Prajnaparamita hridaya sutra or the Herat Sutra investigates skandhas and


their emptiness in detail. Thus, in order to understand this sutra, first, it is
necessary to familiarize oneself with the theory of skandhas.

In Sanskrit skadha means “pile”, “accumulation”. There are two main provisions
of the skandha theory: general and special.

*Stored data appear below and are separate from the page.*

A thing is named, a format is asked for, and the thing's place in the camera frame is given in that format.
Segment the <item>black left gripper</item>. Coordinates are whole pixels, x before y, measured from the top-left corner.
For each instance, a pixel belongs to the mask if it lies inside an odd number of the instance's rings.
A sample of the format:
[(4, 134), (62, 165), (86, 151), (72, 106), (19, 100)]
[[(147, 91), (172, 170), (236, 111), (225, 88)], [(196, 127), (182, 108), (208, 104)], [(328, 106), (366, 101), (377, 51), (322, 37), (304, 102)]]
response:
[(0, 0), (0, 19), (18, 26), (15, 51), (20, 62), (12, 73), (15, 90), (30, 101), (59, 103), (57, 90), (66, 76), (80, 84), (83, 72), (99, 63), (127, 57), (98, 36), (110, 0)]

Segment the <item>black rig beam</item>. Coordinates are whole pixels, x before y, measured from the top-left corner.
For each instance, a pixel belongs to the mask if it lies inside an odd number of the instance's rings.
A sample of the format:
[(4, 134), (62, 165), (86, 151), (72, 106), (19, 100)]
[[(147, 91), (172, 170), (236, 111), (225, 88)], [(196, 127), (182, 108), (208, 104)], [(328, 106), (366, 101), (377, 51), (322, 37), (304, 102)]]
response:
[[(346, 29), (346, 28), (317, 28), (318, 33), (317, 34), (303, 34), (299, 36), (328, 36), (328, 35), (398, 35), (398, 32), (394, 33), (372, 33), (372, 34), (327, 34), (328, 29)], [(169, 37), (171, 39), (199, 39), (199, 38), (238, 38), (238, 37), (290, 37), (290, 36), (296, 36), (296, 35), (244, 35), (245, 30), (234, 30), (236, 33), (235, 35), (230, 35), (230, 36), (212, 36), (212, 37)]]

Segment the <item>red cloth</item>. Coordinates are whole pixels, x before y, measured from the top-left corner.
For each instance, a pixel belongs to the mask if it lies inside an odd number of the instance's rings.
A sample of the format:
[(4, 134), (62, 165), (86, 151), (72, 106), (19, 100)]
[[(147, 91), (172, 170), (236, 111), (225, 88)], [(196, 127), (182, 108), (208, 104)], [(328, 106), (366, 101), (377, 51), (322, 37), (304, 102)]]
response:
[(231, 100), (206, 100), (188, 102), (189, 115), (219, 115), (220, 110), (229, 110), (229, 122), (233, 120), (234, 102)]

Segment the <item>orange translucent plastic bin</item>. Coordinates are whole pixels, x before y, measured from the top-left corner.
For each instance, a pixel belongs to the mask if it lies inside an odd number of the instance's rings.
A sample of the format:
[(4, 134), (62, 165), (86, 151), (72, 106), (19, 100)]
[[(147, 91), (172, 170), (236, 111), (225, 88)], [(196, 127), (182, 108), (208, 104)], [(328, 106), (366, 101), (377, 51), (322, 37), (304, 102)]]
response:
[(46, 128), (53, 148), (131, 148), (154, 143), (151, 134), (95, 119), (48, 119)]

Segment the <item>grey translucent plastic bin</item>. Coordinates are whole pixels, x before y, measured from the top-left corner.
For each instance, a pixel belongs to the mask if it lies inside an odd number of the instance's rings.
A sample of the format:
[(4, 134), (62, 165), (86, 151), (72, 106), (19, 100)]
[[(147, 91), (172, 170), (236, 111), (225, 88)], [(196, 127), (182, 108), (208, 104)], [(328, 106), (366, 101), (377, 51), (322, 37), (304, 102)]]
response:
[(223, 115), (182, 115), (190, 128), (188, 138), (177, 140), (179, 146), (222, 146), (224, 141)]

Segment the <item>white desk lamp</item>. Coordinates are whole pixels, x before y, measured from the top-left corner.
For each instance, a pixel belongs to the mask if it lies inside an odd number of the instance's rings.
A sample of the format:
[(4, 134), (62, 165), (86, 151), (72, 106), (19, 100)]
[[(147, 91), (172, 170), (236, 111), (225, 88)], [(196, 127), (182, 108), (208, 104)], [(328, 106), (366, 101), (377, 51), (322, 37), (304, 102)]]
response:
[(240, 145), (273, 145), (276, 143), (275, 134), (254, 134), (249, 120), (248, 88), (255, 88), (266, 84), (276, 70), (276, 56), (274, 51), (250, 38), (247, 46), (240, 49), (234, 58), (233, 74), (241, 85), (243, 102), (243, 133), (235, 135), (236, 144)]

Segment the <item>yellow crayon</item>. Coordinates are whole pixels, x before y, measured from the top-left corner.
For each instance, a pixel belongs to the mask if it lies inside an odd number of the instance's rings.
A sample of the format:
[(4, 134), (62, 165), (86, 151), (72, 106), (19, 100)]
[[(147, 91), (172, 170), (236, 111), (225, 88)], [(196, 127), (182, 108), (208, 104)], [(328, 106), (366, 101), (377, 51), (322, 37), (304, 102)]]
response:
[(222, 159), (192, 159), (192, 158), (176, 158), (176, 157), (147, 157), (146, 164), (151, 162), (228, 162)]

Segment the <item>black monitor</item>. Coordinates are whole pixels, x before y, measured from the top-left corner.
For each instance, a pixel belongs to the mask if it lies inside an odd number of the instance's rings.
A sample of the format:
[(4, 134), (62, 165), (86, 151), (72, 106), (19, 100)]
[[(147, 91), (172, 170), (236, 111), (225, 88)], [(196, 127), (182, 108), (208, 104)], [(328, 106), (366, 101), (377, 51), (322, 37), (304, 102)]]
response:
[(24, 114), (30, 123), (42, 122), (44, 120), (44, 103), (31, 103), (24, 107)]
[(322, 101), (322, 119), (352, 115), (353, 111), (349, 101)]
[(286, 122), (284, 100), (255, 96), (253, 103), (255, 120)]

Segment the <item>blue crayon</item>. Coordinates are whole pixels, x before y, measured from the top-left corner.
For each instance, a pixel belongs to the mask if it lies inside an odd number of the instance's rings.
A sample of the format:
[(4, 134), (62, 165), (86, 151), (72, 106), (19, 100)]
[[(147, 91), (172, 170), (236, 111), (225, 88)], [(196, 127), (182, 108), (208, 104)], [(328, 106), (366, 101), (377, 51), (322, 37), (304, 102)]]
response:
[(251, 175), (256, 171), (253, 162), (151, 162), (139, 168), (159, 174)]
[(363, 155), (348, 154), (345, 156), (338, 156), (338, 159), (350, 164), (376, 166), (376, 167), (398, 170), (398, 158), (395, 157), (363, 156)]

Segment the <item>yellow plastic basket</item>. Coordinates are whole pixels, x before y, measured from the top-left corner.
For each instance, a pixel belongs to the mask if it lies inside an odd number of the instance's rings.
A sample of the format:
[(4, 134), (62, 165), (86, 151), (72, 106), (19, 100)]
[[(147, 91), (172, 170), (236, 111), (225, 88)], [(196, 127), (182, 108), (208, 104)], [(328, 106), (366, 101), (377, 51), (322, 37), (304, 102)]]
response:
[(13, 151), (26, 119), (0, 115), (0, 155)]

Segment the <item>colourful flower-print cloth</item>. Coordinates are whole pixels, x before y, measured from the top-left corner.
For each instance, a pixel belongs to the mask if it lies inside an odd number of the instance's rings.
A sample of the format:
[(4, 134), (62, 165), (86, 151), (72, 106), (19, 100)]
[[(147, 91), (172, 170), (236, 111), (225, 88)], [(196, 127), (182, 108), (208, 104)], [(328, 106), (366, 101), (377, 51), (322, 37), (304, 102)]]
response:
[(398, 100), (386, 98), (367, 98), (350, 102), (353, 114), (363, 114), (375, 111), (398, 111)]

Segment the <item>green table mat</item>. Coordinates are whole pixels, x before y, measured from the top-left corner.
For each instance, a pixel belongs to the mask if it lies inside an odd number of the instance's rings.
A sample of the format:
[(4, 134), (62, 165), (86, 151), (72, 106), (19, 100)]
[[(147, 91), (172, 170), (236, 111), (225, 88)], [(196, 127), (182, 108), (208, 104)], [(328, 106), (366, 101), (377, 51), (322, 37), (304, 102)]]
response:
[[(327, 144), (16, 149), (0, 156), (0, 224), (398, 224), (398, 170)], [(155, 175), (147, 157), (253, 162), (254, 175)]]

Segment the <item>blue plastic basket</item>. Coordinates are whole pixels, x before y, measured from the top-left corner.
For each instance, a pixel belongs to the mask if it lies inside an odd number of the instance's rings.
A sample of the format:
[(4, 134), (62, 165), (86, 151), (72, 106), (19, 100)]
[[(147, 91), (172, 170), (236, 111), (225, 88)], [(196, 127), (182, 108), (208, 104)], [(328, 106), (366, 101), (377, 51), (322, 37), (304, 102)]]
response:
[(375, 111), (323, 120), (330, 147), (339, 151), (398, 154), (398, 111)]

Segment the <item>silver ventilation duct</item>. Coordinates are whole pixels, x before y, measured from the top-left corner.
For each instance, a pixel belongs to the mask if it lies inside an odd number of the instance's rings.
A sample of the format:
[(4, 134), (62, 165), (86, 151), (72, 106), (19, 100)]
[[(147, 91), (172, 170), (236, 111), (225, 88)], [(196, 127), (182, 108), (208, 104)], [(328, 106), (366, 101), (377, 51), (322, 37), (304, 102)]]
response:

General provision defines all phenomena as skandhas making no


difference between them. It explains emptiness of skandhas. The point of
this provision is that all phenomena have composite structure. Their composite
structure is revealed in the fact that they are constructed (consist of parts,
accumulations), inconstant, changeable, subject to suffering and, eventually, to
destruction. Thus they don’t have any real essence. This is theory of Anitya-
Dukkha-Anatman (inconstancy – suffering – absence of real essence).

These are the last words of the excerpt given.